* **The task**: In full and word for word, print the data below.
======== Input data ========
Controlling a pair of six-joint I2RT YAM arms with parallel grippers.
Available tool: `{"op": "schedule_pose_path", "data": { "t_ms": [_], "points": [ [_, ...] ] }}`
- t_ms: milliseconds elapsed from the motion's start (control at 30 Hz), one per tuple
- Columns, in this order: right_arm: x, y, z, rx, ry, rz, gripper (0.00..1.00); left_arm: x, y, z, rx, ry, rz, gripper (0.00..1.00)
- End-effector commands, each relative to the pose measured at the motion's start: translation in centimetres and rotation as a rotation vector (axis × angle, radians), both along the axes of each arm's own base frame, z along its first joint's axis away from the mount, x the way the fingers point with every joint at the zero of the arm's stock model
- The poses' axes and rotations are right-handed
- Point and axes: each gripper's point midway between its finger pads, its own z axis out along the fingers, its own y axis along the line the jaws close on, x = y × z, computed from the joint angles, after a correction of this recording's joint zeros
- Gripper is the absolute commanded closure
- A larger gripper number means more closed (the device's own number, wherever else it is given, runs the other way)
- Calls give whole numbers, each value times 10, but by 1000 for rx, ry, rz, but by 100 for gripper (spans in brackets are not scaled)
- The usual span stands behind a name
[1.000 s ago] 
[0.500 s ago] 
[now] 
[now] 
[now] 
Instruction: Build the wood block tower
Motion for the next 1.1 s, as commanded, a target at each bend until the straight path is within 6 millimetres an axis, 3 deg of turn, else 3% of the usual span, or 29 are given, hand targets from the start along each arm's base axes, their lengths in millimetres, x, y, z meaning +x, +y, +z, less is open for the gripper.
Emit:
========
* **Your solution**:
Controlling a pair of six-joint I2RT YAM arms with parallel grippers.
Available tool: `{"op": "schedule_pose_path", "data": { "t_ms": [_], "points": [ [_, ...] ] }}`
- t_ms: milliseconds elapsed from the motion's start (control at 30 Hz), one per tuple
- Columns, in this order: right_arm: x, y, z, rx, ry, rz, gripper (0.00..1.00); left_arm: x, y, z, rx, ry, rz, gripper (0.00..1.00)
- End-effector commands, each relative to the pose measured at the motion's start: translation in centimetres and rotation as a rotation vector (axis × angle, radians), both along the axes of each arm's own base frame, z along its first joint's axis away from the mount, x the way the fingers point with every joint at the zero of the arm's stock model
- The poses' axes and rotations are right-handed
- Point and axes: each gripper's point midway between its finger pads, its own z axis out along the fingers, its own y axis along the line the jaws close on, x = y × z, computed from the joint angles, after a correction of this recording's joint zeros
- Gripper is the absolute commanded closure
- A larger gripper number means more closed (the device's own number, wherever else it is given, runs the other way)
- Calls give whole numbers, each value times 10, but by 1000 for rx, ry, rz, but by 100 for gripper (spans in brackets are not scaled)
- The usual span stands behind a name
[1.000 s ago] 
[0.500 s ago] 
[now] 
[now] 
[now] 
Instruction: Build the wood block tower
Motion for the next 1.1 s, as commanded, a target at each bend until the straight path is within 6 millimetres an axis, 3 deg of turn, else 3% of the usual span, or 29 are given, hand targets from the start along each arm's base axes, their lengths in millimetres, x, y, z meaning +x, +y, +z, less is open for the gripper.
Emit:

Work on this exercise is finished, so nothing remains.